■ What to produce ■
Transcribe, word for word and without additions, each line below from the one containing "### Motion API" through the one containing "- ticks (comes", both ends included.

■ Extracted data ■

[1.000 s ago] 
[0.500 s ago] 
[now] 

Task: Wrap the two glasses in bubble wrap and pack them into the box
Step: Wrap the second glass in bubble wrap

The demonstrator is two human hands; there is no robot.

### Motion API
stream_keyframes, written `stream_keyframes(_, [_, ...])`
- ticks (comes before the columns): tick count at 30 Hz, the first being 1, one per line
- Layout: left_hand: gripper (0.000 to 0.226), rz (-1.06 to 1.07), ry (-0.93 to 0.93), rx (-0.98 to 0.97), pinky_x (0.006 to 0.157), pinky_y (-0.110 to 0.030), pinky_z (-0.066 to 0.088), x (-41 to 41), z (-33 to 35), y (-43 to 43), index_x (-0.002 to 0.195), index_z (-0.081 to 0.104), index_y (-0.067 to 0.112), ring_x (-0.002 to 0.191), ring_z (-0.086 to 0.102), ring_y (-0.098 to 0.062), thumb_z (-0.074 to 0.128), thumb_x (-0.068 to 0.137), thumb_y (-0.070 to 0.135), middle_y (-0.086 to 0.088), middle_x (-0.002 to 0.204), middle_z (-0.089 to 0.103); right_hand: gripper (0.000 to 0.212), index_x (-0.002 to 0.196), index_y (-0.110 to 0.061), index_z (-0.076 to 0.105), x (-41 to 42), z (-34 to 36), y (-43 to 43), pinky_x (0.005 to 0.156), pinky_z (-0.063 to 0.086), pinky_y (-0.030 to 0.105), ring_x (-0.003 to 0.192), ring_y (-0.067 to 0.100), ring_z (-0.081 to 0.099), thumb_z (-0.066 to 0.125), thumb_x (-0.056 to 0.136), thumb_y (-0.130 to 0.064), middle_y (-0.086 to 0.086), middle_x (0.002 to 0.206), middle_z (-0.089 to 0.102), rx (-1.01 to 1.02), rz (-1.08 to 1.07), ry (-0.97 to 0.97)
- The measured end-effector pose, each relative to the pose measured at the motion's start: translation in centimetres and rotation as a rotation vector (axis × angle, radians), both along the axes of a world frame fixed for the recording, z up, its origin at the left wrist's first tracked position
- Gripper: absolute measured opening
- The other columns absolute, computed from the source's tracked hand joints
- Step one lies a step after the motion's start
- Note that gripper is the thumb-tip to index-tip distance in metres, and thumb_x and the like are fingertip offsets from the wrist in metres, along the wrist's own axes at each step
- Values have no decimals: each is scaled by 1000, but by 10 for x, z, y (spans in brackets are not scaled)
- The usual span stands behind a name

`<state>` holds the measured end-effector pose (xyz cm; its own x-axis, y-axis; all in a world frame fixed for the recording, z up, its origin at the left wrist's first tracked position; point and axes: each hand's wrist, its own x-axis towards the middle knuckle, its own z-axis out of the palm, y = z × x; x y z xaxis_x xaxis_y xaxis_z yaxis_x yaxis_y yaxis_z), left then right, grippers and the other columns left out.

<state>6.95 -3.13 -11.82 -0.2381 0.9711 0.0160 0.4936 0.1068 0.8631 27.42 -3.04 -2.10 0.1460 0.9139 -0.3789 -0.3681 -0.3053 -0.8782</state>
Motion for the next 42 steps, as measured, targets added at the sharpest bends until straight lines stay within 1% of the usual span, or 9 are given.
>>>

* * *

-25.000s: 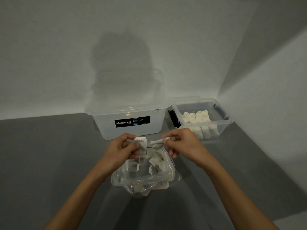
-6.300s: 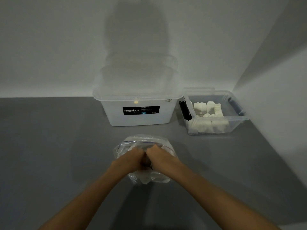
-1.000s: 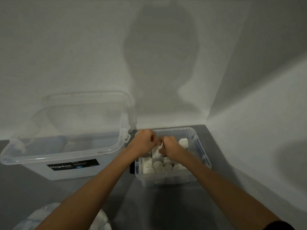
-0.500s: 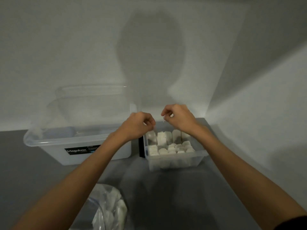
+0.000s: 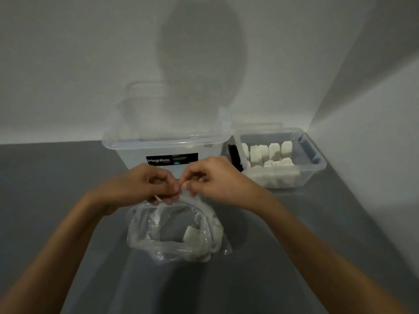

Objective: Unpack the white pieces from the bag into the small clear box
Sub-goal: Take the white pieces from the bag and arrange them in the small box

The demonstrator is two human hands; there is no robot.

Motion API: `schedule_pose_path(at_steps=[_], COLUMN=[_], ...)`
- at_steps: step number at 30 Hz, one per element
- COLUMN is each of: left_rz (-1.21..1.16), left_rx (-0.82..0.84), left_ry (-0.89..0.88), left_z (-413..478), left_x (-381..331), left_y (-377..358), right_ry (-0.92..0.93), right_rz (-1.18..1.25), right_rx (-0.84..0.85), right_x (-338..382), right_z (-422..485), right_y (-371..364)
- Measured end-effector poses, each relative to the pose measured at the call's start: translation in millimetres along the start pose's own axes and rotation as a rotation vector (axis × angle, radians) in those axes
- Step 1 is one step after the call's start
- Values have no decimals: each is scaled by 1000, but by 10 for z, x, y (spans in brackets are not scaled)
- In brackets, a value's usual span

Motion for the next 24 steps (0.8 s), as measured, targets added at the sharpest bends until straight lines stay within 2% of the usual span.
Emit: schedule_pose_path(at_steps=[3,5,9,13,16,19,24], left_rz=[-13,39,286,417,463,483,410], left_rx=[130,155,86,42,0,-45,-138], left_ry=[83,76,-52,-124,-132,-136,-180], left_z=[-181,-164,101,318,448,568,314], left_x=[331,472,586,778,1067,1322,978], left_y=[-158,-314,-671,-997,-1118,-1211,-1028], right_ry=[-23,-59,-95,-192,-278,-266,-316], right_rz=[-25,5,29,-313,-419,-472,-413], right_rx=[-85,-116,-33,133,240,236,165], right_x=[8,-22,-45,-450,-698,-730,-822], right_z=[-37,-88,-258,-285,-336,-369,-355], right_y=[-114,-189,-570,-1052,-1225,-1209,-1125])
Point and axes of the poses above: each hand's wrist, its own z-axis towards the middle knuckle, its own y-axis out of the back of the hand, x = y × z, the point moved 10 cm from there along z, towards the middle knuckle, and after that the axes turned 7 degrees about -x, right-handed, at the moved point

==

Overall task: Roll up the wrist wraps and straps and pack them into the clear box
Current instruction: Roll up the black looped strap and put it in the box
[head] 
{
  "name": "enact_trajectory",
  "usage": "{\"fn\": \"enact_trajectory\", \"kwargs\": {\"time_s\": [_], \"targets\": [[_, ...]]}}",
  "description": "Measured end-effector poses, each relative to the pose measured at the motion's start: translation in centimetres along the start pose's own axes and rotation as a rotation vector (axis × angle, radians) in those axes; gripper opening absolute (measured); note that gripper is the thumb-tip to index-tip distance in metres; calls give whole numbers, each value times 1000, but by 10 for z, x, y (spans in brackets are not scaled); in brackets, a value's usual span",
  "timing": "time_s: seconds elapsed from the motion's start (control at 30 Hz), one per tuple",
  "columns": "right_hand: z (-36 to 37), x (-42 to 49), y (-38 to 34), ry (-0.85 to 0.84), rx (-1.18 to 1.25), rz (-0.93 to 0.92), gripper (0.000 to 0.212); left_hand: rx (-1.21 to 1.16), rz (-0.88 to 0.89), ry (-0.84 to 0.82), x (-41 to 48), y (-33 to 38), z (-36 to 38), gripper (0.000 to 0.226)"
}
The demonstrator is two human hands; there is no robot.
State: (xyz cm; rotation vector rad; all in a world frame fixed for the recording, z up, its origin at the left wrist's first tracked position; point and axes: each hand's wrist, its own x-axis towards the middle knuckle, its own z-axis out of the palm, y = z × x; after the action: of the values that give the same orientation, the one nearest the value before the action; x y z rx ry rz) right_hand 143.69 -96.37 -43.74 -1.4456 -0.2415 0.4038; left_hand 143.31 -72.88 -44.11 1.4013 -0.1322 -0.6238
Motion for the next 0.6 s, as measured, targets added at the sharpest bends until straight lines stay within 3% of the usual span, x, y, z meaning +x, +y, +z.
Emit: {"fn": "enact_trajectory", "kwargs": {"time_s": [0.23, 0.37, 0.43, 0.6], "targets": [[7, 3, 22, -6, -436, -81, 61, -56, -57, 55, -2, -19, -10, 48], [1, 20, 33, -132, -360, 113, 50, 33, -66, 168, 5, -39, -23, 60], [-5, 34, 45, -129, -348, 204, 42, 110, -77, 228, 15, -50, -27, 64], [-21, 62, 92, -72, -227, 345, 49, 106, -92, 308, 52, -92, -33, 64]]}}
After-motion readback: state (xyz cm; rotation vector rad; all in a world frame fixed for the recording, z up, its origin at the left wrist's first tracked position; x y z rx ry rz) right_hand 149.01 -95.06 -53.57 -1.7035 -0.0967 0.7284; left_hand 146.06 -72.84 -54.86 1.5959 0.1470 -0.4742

■ Result below ■
### Motion API
stream_keyframes, written `stream_keyframes(_, [_, ...])`
- ticks (comes before the columns): tick count at 30 Hz, the first being 1, one per line

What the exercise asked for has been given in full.